The bivariate statistical test is a common technique that nurse researchers deem prolific in scrutinizing data. Bivariate analysis is a form of quantifiable statistical analysis used to establish the relationship between two variables. The analysis process begins with data collection about the variables and storing it in a two-column data table, with one variable being independent and the other dependent (Stephanie, 2020). The bivariate analysis process involves using the data to construct scatter plots to necessitate regression analysis that paves the way to establishing the correlation coefficients between the subject data sets.
The application/conducting of bivariate analysis involves the following significant steps. The first step is defining the nature of the relationships and identifying the type and the direction of the relationship. In analyzing medical data for research, it is vital first to understand the nature of the relationship between the independent and dependent variables in terms of how their values relate. Besides, understanding the type and the direction of the relationship where applicable is vital. Therefore, to work with data, the relationship between data sets should be understood.
The next step for conducting bivariate analysis involves determining the statistical significance of the relationship between the variables alongside identifying the strengths of the relationships. Nurse researchers mainly use Chi-square to determine the statistical significance of these relationships. Besides, establishing the strength of the relationship between the variables is vital. The strength of the relationship is best measured using Cramer’s V. It is noteworthy that a relationship can be weak but statistically significant.

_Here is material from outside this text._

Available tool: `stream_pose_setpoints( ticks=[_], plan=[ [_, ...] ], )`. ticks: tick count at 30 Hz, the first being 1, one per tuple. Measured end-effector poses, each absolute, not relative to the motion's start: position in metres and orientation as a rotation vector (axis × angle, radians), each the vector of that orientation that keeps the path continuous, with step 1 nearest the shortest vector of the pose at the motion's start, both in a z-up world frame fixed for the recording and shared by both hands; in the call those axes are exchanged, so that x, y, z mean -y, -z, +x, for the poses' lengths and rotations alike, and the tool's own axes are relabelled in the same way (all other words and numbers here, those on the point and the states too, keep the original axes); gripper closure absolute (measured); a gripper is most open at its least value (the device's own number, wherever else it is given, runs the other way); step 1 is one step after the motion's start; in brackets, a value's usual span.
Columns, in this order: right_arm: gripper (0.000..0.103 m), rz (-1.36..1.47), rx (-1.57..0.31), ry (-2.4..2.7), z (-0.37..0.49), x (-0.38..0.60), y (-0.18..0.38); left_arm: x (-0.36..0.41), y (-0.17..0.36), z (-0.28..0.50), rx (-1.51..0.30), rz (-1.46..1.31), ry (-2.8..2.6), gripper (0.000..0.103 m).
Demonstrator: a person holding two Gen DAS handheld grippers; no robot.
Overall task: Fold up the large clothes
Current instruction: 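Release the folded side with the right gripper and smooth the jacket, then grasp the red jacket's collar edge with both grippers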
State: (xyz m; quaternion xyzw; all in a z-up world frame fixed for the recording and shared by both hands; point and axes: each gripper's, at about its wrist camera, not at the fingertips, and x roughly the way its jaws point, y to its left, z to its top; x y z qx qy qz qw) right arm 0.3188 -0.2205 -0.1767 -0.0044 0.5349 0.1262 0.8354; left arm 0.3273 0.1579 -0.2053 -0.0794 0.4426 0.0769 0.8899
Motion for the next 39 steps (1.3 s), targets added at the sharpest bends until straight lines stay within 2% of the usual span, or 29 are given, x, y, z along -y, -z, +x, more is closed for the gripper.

Multivariate statistics entails a collection of methods designed for simultaneous observation and analysis of multivariate data. Multivariate data is data that its observation score has more than two random variables (Johnson & Wichern, 2015). The primary concern of multivariate statistics is unveiling the aim and background of the different forms of multivariate analysis and their relationships. It is noteworthy that in multivariate statistics, understanding variables’ relationships and their relevance may involve the application of univariate and multivariate analysis.
The process of multivariate analysis is critical and involves several techniques. In nursing research, the choice of the technique to use is dependent on the type of data one intents to analyze. However, it is noteworthy that establishing relationships among variables is paramount; this necessitates the correlation analysis process. The correlation procedure summarizes two or more numeric data columns and calculates summary statistics for each variable and its correlations.
The multivariate analysis process also involves factor analysis. Factor analysis is vital in deriving linear combinations of multiple variables to unveil the largest percentage of variations among the variables. Factor analysis is an essential process in multivariate analysis as it reduces problem dimensionality, making it easy to uncover factors affecting the variables. In nursing research, the factor analysis process of multivariate analysis is essential for easy understanding of nursing problems.